Results “Gender specific differences in the psychosocial adjustment of parents of a child with DMD: Two points of view for a shared experience”
HER • “A lot revolves around K. I have to be there in the morning. I have to help her get dressed. I have to feed her breakfast. I have to help her after the shower…Our whole daily life, our whole schedule revolves around K…” • “We were so immersed and we gave up so much over the years…” • “I’m more gentle with him, pay more attention to his needs” • “J. prefers that Mama takes care of him at certain times, because Papa is less patient”

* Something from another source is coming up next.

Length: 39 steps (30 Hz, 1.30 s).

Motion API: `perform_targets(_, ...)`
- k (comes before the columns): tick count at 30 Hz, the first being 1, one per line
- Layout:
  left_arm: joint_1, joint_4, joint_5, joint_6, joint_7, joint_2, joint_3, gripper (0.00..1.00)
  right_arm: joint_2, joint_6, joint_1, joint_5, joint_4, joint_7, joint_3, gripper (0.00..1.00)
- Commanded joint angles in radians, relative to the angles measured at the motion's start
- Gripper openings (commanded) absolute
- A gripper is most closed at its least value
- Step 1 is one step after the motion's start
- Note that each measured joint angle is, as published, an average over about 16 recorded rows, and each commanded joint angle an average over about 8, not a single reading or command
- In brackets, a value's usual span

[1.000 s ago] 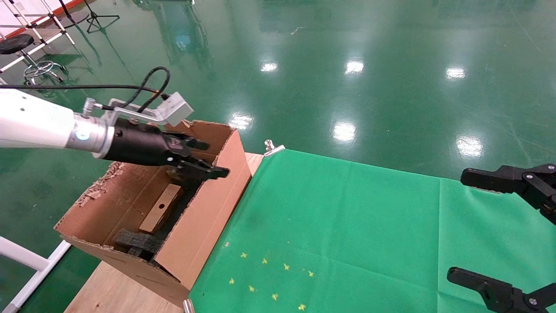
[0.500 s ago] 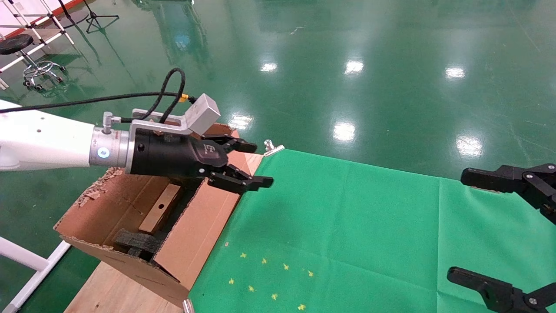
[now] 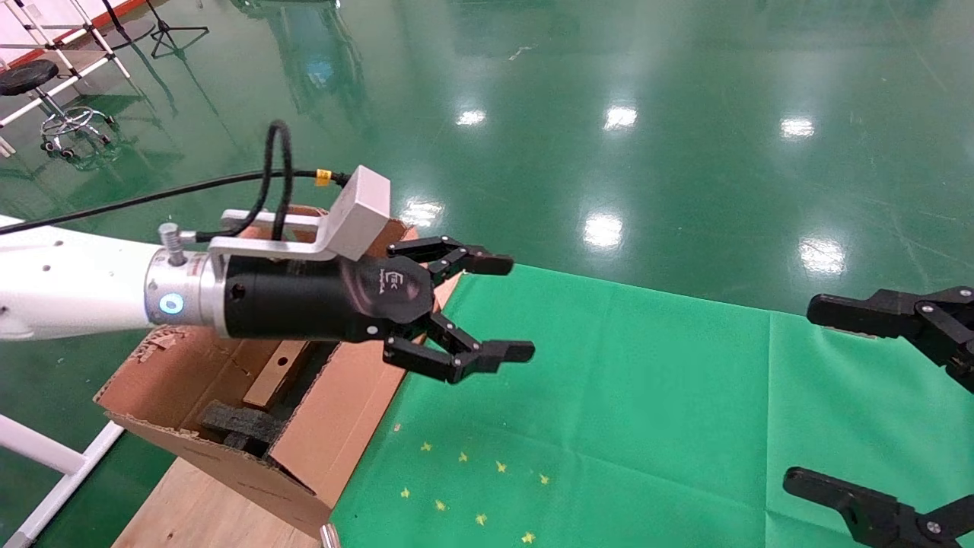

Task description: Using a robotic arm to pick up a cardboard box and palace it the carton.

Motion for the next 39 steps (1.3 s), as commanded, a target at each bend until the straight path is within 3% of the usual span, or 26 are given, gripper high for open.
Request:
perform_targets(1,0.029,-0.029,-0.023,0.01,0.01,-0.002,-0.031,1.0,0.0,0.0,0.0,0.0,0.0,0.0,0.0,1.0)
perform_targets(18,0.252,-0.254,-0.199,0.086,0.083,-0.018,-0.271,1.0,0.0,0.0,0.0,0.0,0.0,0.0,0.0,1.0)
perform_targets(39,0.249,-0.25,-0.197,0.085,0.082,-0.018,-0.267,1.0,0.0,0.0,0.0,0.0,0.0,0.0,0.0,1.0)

HIM • “I had the chance to spend time with him, to tease him, to put him to bed. Then he began to laugh at me, he found me funny… It was after that that I realized that something had changed. I don’t know exactly what… My attitude, yes. My attitude changed, but how did it happen, I can’t explain.” • “We understood that we are important in the life of J. It is important to be with him.”
HER • “I am a mother on a 24 hour basis.. that’s my work.” • “I think that once the diagnosis came, then you kind of put everything on hold for a long period of time.” • “There still seems to be a lack of respect for the title as a mother.”
HIM • “Only time I can switch off now is when I drive six hundred miles away.” • “She, she has to stay at home... She is full-time here… whereas, I get to escape. ” • “ The care of J. is difficult. One doesn’t take it into consideration, but his care puts an extra weight on my shoulders. ” • “The career is not a priority for me. I have to think about many other things apart from career.”
HER • “When I think about the people who impact my life and give me the most pleasure and enjoyment, and are the most helpful to me, they are the physiotherapist, who became a close friend, the massage therapist and I who are like best buddies…the hair dresser who comes to my house…the baby sitters that we’ve had who come by in the summer and take her out for no reason.. my girlfriends who will come by just drop in, and say Hi..” • “I think it’s good for families to be in touch with one another. I know some are open to that and some aren’t, but I really do think it’s a great support group because you’re going through the same thing and nobody else understands unless you’re having to do it, right? “
HIM • “There’s got to be parents going through the same, but I see them with their kids and I can’t really relate to them because they seem to be all handling it in different ways.” • “I’ve always been nervous that how could anybody possibly understand?....” • “No, it was a bunch of women, it was all women. I was the only man.”
HER • “Husband and wife deal very differently. I find that I had a lot of support from friends and family and wanted to talk about it. My husband was more withdrawn and kind of internalized things and didn’t want to talk about it.” • “He had his own way of dealing with everything that was going on…and I think we’ve developed a lot helping each other, talking… and I think we’re at a comfortable level as well where we’re happy.” • “For me, it’s day by day. I take things as they come… I try not to think too far ahead, because then I get emotional.” • “What happens is that you look too far down the road initially because you’re just learning and you want to be prepared…But then what I found out was I didn’t need to be ten years down the road… So, I tried to find a place in the middle where I wouldn’t be ten years down the road worrying about what was going to happen.”